Search API features
With SeekStorm real-time search & indexing, at the same millisecond a document is indexed it is instantly searchable in real time.
SeekStorm search API can be used to implement instant search, where results are instantly searched and displayed, even while you are still typing the seach query. SeekStorm uses an extremely fast spelling correction and query completion to achieve this complex within sub-millisecond latency.
SeekStorm provides an automatic spelling correction for queries. We use SymSpell, the Symmetric Delete spelling correction algorithm developed by us to achieve 1 million times faster spelling correction & fuzzy search compared to other algorithms.
SeekStorm provides an auto-completion for queries. For incomplete queries (e.g. while typing) SeekStorm provides a list of suggestions with the most likely matching queries. The completion dictionary is automatically compiled during indexing from all indexed fields. The dictionary is updated in real-time with every newly indexed document. For each index there is a separate dictionary created, ensuring language independence, support of user and domain-specific vocabulary, and privacy.
SeekStorm supports automatic query rewriting. If the query is corrected or completed and the instant parameter is set to true, then the query is automatically rewritten and replaced with the best matching suggestion und results are immediately returned for the new corrected query.
When enabled, key text ectraction Remove ads and navigation elements from the fetched web page before storing and indexing. This increases the relevance of the search results, indexing speed, query speed and reduces the index size. Keytext extraction is enabled with keytextOnly=true in Create crawljob via the REST API.
Sometimes the title of a web page contains the same repetitive string on each page, like in "Crawler - Wikipedia". SeekStorm is able to detect and remove those strings. In this example "- Wikipedia" would be removed, while "Crawler" would remain and rewriten as title of this page in the index. Title rewriting improves both ranking and perceived relevance. Title rewriting is enabled with keytextOnly=true in Create crawljob via the REST API.
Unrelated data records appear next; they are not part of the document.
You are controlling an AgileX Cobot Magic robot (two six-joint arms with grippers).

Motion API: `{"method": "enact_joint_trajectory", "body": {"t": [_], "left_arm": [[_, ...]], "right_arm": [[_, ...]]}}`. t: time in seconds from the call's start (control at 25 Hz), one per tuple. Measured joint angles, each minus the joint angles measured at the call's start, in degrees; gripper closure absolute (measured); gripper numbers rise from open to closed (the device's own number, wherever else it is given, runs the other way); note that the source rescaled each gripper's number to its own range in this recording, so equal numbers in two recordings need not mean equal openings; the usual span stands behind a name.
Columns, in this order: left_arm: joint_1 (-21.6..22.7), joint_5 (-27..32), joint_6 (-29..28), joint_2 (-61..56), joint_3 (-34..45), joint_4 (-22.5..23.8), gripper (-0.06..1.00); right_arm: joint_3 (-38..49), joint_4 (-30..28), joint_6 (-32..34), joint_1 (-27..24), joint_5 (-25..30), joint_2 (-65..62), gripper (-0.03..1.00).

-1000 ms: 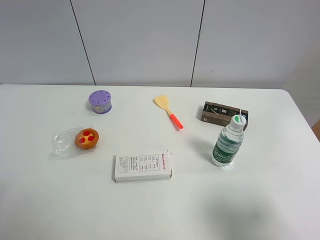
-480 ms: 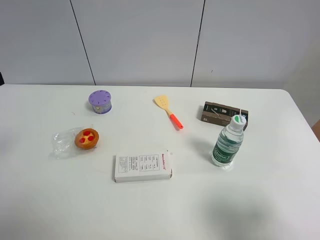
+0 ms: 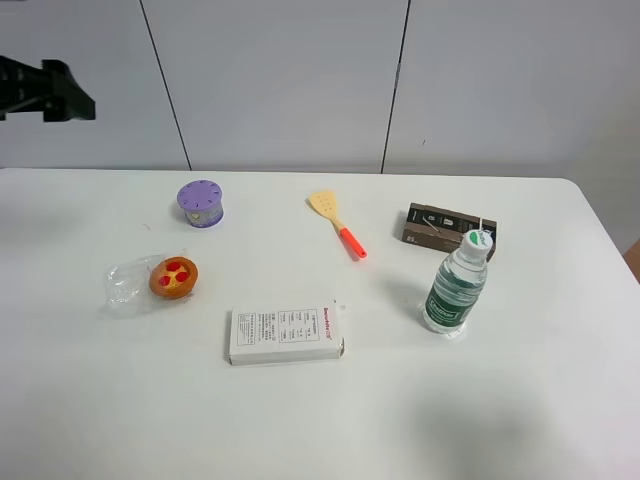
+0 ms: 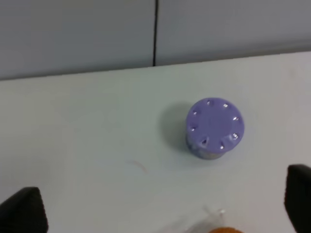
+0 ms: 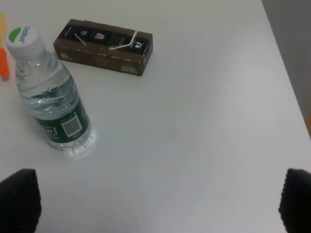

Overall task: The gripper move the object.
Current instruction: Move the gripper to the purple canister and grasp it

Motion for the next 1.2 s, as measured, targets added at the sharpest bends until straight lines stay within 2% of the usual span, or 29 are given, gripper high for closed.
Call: {"method": "enact_joint_trajectory", "body": {"t": [0.32,0.48,0.84,1.2], "left_arm": [[-6.65,-3.72,2.43,13.73,-7.82,3.35,-0.06],[-8.49,-5.38,2.43,18.3,-8.4,2.55,-0.06],[-10.24,-12.76,2.43,25.33,-8.4,-0.2,-0.06],[-10.3,-14.98,1.83,32.53,-8.4,-0.73,-0.06]], "right_arm": [[0.0,0.0,0.0,0.0,0.0,0.0,-0.03],[0.0,0.0,0.0,0.0,0.0,0.0,-0.03],[0.0,0.0,0.0,0.0,0.0,0.0,-0.03],[0.0,0.0,0.0,0.0,0.0,0.0,-0.03]]}}
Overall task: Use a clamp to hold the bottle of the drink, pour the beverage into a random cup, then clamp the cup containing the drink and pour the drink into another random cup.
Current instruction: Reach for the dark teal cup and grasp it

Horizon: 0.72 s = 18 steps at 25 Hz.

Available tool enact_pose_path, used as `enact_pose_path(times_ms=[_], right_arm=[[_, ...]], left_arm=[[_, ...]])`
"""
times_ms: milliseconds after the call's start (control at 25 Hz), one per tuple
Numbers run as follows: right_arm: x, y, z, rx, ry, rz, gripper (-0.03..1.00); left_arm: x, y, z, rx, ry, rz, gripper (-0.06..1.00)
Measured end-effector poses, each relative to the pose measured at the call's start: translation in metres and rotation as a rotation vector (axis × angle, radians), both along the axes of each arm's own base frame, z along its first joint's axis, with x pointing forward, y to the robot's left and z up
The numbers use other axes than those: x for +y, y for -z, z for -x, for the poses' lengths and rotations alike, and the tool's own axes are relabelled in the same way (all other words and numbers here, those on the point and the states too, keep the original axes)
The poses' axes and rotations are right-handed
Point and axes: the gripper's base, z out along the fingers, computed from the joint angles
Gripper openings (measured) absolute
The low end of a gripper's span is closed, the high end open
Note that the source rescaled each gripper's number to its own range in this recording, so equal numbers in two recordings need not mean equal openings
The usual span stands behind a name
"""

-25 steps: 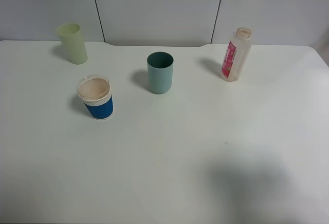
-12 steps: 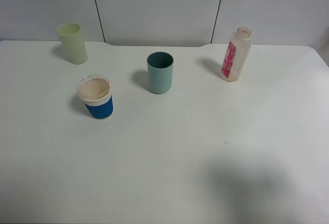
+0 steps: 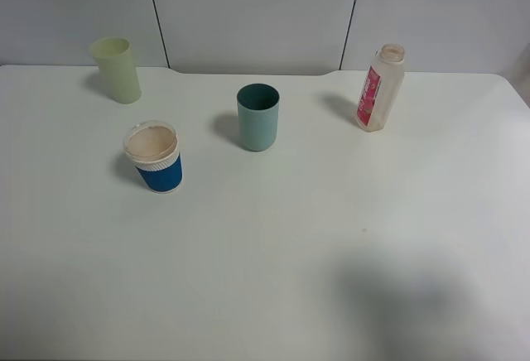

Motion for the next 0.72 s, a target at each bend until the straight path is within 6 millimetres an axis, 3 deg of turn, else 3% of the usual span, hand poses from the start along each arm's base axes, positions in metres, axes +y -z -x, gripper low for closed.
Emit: enact_pose_path(times_ms=[720], right_arm=[[0.0, 0.0, 0.0, 0.0, 0.0, 0.0, 1.0]], left_arm=[[0.0, 0.0, 0.0, 0.0, 0.0, 0.0, 0.99]])
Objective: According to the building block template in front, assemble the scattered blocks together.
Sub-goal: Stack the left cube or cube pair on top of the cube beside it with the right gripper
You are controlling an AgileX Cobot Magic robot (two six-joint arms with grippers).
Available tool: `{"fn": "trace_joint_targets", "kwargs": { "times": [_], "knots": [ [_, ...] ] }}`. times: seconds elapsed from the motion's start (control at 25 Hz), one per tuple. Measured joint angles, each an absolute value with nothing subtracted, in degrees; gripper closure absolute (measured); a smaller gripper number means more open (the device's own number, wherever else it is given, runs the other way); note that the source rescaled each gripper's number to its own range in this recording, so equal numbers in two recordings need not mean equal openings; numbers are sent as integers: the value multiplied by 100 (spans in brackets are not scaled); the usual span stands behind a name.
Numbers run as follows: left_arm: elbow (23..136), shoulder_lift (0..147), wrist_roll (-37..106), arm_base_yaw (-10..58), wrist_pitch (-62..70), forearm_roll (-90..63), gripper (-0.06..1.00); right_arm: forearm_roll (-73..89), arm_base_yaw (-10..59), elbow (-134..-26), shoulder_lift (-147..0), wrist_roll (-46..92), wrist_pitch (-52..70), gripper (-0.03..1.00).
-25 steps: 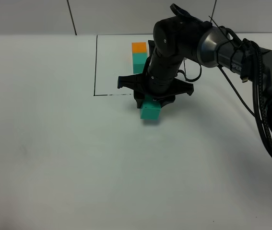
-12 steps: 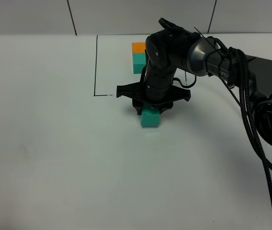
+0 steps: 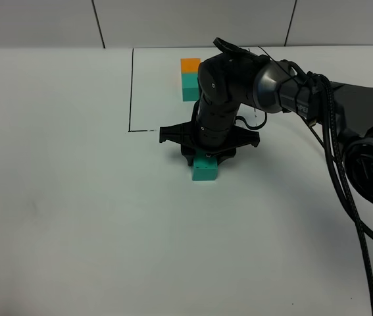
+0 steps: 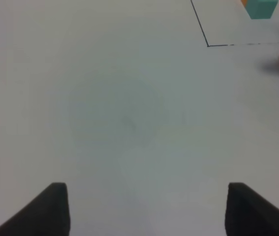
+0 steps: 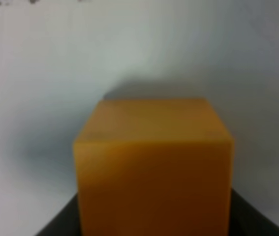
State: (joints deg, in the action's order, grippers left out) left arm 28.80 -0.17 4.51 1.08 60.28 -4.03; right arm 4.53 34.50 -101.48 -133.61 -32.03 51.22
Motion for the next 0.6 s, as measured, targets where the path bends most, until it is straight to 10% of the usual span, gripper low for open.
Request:
{"fn": "trace_joint_targets", "kwargs": {
  "times": [0.28, 0.6],
  "knots": [
    [2880, -17, 451, 108, 6028, -403, 53, 471, 3450, -10122, -13350, -2972, 5090, 93],
    [2880, -17, 451, 108, 6028, -403, 53, 543, 3467, -10116, -13265, -2917, 4953, 5]
  ]
}}
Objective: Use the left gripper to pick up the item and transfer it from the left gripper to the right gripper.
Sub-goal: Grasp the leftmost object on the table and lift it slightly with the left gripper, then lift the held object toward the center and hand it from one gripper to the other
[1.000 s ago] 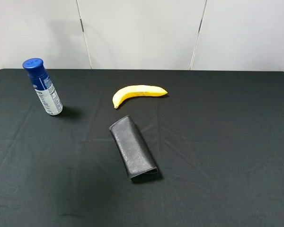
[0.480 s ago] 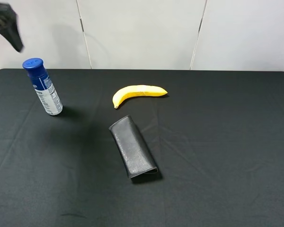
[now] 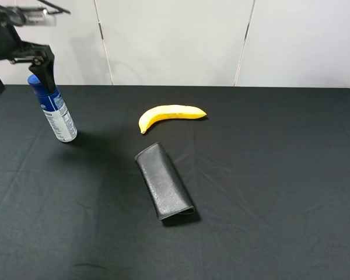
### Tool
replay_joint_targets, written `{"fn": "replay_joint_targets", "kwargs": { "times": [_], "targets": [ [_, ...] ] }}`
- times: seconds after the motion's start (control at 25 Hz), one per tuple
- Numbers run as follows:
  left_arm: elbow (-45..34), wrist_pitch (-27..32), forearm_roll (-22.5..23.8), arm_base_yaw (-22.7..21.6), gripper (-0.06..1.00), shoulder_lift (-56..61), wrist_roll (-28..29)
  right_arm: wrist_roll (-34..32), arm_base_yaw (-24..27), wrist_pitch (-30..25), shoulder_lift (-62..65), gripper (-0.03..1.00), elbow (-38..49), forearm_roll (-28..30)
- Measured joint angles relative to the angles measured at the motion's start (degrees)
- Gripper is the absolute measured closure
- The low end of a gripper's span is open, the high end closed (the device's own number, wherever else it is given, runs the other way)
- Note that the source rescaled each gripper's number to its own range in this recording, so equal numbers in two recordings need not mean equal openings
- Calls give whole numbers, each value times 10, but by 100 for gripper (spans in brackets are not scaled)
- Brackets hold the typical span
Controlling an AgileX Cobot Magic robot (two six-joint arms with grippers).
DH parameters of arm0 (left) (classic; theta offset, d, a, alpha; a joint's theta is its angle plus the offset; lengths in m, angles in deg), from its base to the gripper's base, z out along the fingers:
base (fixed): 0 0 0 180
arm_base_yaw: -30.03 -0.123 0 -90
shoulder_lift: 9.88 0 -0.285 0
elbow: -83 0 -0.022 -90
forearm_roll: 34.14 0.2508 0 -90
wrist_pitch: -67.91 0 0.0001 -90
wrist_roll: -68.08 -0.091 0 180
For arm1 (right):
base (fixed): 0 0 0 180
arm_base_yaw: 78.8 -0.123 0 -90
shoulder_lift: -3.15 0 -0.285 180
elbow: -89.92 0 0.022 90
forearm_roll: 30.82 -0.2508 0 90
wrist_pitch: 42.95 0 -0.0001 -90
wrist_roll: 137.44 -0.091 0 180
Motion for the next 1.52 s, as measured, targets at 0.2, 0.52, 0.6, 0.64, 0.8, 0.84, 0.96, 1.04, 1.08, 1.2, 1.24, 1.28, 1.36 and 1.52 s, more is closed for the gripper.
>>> {"fn": "replay_joint_targets", "kwargs": {
  "times": [0.2,0.52,0.6,0.64,0.8,0.84,0.96,1.04,1.08,1.2,1.24,1.28,1.36,1.52],
  "targets": [
    [0,-29,0,0,-4,-37,0,0,0,0,0,-3,0,0],
    [0,-61,1,0,6,-61,0,0,0,0,0,-3,0,0],
    [0,-65,1,0,19,-61,0,0,0,0,0,-3,0,0],
    [0,-66,1,0,30,-61,0,0,0,0,0,-3,0,0],
    [0,-70,-3,0,76,-61,0,0,0,0,0,-3,0,0],
    [0,-71,-3,0,94,-61,0,0,0,0,0,-3,0,0],
    [0,-73,-3,1,93,-61,-2,0,0,0,0,-3,0,0],
    [0,-73,-3,1,93,-61,-2,0,0,0,0,-3,0,0],
    [0,-73,-3,1,93,-61,-2,0,0,0,0,-3,0,0],
    [0,-72,-3,1,93,-61,-1,0,0,0,0,-3,0,0],
    [3,-68,0,1,93,-61,-1,0,0,0,0,-3,0,0],
    [8,-58,0,1,93,-62,0,0,0,0,0,-3,0,0],
    [24,-29,0,1,93,-64,5,0,0,0,0,-3,0,0],
    [60,9,-3,1,93,-51,6,0,0,0,0,-3,0,0]
  ]
}}
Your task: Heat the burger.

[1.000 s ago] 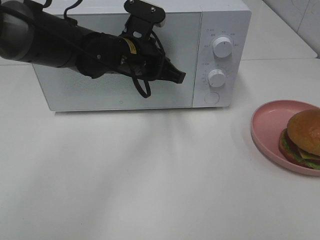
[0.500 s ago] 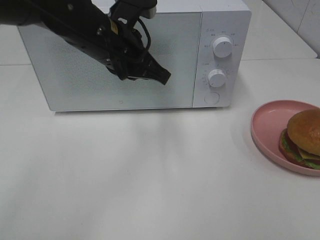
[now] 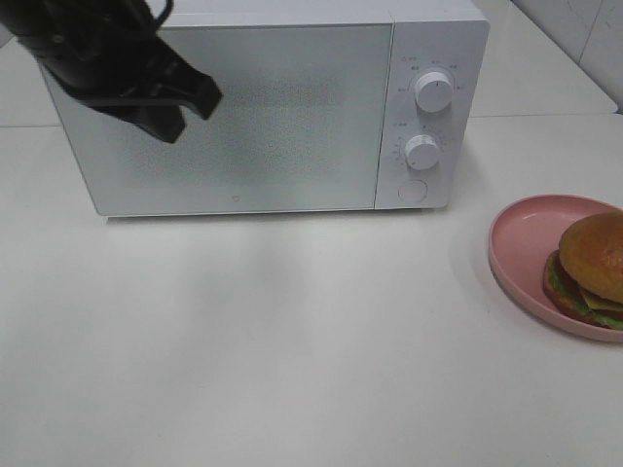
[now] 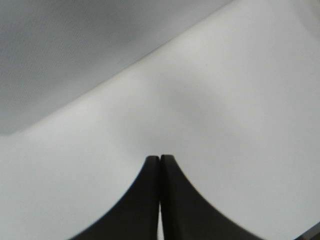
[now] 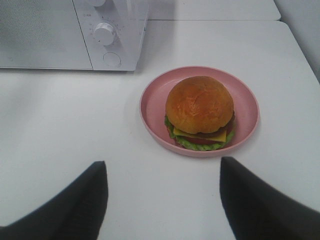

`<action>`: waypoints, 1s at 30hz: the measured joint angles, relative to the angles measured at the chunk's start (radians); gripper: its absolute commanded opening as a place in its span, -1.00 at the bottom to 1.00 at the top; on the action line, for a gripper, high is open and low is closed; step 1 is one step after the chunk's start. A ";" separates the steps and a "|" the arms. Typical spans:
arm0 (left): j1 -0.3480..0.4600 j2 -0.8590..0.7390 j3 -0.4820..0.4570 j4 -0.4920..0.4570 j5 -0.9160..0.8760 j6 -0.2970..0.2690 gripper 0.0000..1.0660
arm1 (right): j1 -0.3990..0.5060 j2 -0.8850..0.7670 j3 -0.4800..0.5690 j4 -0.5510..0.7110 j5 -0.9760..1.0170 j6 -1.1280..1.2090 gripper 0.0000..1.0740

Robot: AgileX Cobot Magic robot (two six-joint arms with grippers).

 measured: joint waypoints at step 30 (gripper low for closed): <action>0.538 -0.675 0.374 0.012 0.271 -0.052 -0.99 | 0.000 0.000 0.000 0.000 0.000 0.005 0.15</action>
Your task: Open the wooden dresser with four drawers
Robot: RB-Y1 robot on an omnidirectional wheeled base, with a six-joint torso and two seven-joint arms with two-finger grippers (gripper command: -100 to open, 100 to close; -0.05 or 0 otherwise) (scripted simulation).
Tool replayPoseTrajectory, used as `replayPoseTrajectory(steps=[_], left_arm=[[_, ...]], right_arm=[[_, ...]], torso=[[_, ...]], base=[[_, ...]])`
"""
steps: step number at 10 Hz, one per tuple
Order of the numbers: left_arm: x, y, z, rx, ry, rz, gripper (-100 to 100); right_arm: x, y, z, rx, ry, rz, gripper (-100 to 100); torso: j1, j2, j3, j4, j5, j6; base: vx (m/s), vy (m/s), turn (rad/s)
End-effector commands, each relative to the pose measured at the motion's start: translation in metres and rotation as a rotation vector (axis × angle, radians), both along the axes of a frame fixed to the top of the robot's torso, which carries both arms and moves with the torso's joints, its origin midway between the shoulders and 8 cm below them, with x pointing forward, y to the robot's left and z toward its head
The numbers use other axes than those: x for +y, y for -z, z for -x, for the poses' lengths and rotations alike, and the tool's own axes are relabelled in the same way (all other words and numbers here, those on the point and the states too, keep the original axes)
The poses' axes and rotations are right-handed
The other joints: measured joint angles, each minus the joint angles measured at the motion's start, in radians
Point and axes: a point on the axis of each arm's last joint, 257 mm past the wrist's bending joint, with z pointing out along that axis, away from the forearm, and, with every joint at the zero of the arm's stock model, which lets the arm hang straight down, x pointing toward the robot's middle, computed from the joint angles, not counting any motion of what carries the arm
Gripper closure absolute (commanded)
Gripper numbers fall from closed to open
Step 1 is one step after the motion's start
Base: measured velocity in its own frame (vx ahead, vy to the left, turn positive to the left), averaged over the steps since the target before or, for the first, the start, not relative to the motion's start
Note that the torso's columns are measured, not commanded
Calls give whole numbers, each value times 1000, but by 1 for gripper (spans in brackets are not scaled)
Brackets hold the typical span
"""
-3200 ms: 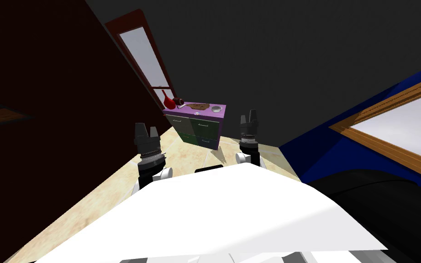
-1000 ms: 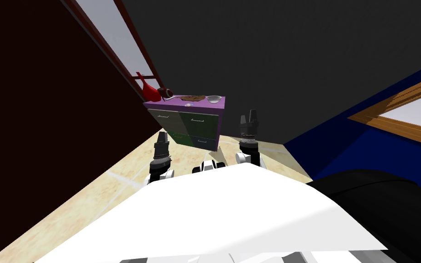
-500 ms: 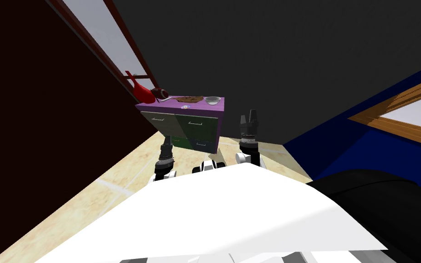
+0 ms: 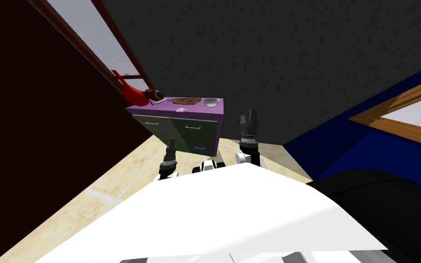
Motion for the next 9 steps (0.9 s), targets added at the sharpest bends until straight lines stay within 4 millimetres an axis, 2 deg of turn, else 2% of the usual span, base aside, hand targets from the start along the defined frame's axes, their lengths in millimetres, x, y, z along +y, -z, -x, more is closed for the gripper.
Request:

Besides full-text search SeekStorm is able to restrict the search to specific fields, e.g. to titel, URL or domain, author or product category, within the indexed JSON documents. This allows the user of the search API to implement a faceted search.
Fused search results
SeekStorm enables the aggregation of information and data from different sources, different crawl jobs. It also allows adding auxiliary fields and values (e.g. genre='comedy', product-category='grocery', language='english') to the JSON document created for every crawled document. Those fields will then be returned together with the search results.
SeekStorm search API supports the following field filters: e.g. intitle, intext, inurl, site, allintitle, allinurl, allintext, and additionally for each field defined in the index there is an aptly named field filter available.
SeekStorm search API supports the following boolean search operators: AND, NOT, PHRASE, Implicit PHRASE
SeekStorm is language independent, in crawling, indexing, searching, spelling correction, and query completion. SeekStorm also supports Chinese word segmentation to index Chinese content.